Putin es un asesino que ha lanzado a su ejército a invadir un país y a masacrar sin piedad a su población hasta su exterminio si no puede someterla. Cualquiera que vea esas fotos o escuche esos testimonios no puede tener duda de que lo dicho es una evidencia.

Y sin embargo, la mayor parte de la población rusa desconoce lo que está sucediendo más allá de sus fronteras. Y no sólo eso: cuando tienen noticia de la sobrecogedora realidad, se niegan a darle crédito.

Fue muy llamativo el testimonio hace unos días ante una cámara de televisión de una mujer ucraniana, cerca de la ancianidad pero todavía no en ella, que explicaba desolada que tenía una hermana que vivía en Rusia y que cuando ella le contaba el horror que se estaba viviendo en Ucrania, las desgracias que estaba padeciendo ella misma, se negaba a creerla y la acusaba de ser agente de la propaganda antirusa. “Ya no nos hablamos, hemos perdido el contacto”, decía llorando.

Este es el poder de Putin, un poder que no es posible ejercer si no existe un sometimiento previo de una sociedad a la que se le niega la libertad y a la que no se permite la posibilidad de tener una opinión sobre la realidad porque previamente se le ha extirpado de raíz el acceso a la información.

Con esa base previa es posible construir un aparato de poder que siga fielmente a todos los niveles las directrices emanadas de la cúpula y que niegue fríamente las evidencias en la certeza de que su versión, por insostenible que resulte para quien tenga ojos para ver y mente para leer, va a ser admitida y secundada por quienes tienen interés en que lo que no les conviene no exista. Y, por supuesto, admitida y secundada por toda la población a la que se le ha prohibido previamente pensar y opinar por su cuenta bajo amenaza de cárcel o, si es preciso, de muerte.

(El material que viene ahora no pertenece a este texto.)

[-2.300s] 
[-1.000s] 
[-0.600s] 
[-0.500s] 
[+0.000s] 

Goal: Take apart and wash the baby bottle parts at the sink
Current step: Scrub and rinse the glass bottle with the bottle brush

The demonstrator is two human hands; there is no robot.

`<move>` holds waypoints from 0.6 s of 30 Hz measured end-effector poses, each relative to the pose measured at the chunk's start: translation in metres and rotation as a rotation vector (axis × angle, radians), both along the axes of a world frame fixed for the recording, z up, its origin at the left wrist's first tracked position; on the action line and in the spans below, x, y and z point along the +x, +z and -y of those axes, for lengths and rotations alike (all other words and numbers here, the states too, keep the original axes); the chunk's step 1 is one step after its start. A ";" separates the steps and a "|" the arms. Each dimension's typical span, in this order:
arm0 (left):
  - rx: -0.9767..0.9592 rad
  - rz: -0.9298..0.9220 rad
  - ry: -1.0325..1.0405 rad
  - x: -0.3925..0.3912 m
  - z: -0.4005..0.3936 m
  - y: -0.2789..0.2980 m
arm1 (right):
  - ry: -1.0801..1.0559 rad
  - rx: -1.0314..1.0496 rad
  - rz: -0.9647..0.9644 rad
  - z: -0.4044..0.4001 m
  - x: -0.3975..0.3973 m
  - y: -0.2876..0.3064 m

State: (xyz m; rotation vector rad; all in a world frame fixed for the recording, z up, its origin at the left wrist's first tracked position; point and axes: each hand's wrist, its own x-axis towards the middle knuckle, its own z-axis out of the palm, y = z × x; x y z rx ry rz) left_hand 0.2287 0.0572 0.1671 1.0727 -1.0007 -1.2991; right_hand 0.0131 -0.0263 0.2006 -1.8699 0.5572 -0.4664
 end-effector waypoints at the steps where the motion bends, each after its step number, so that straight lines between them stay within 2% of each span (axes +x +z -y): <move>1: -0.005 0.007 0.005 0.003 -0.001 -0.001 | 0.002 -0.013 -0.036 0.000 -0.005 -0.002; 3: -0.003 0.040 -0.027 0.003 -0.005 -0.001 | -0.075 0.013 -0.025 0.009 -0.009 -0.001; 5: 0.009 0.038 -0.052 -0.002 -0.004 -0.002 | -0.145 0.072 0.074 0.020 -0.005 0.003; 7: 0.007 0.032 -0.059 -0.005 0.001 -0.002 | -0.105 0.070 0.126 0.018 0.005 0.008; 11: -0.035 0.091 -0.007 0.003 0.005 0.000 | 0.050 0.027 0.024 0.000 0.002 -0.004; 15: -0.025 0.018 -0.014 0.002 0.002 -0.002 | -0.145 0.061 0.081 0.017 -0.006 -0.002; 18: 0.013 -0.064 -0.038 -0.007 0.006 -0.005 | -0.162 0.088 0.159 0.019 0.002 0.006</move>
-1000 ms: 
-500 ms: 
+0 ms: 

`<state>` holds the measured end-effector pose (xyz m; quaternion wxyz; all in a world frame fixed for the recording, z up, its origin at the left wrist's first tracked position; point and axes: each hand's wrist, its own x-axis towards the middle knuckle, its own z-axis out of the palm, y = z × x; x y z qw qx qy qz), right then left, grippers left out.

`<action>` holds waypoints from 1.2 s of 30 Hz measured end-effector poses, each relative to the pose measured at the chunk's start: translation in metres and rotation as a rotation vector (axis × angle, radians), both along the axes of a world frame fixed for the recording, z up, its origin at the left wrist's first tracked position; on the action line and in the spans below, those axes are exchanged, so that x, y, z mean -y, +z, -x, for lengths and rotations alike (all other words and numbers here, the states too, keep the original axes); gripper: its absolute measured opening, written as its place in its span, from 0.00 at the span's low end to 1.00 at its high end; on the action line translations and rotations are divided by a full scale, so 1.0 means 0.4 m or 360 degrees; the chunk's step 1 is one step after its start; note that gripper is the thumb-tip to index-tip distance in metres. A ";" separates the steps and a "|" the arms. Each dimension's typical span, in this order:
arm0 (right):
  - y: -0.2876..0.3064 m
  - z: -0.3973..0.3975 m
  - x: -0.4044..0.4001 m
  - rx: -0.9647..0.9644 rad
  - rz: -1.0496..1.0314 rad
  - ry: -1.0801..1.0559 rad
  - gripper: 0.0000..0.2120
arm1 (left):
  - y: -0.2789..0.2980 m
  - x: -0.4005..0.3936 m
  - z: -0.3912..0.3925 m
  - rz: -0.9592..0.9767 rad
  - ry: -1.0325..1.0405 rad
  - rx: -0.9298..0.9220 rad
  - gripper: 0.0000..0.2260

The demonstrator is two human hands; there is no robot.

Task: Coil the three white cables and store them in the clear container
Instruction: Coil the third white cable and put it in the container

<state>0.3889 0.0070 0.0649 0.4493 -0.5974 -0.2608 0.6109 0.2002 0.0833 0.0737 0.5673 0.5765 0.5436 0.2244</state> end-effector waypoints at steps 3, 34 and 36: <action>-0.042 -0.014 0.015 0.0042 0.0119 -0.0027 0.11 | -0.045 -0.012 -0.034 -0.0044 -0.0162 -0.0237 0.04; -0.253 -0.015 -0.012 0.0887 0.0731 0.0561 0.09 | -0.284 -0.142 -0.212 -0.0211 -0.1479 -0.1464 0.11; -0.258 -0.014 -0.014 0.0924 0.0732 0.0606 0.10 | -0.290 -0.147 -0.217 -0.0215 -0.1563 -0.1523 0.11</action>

Es una vieja táctica que sigue dando resultado en las dictaduras donde la conveniencia y los intereses del tirano son la única ley. La táctica no funciona en las sociedades libres, pero eso no es lo que importa al sátrapa sino que produzca los resultados perseguidos en la población que vive bajo su bota.

Y mientras el tirano siga vivo y apoyado por sus círculos de poder será imposible someterle a él y a toda su estructura a ningún Tribunal Internacional como el que debería juzgar y condenar a Putin, a sus ministros y a sus generales y mandos del ejército a penas máximas de prisión. 

Pero eso no va a suceder mientras los asesinos sigan dirigiendo Rusia. Y no hay indicios de que exista en ese país ningún movimiento para derrocar al sátrapa. Por lo tanto, la esperanza de que Putin y los suyos paguen algún día por sus crímenes es sólo eso, un ferviente deseo nulamente sostenido en la realidad. 

La única opción factible de acabar con esta matanza es que Estados Unidos, Europa y la OTAN sigan proporcionando material bélico a las fuerzas ucranianas, que éstas consigan hacer retroceder en lo posible al ejército ruso y que las sanciones económicas impuestas por Occidente a Rusia acaben ahogando su economía y haciendo que le resulte imposible a Putin financiar una guerra duradera. 

Pero para eso sería necesario que los intereses de los países sancionadores -es el caso de la importación de gas, que se sigue manteniendo- no sigan poniéndose todavía por delante de la exigencia política y moral de imponer el mayor castigo posible a ese criminal de guerra que es el tirano ruso.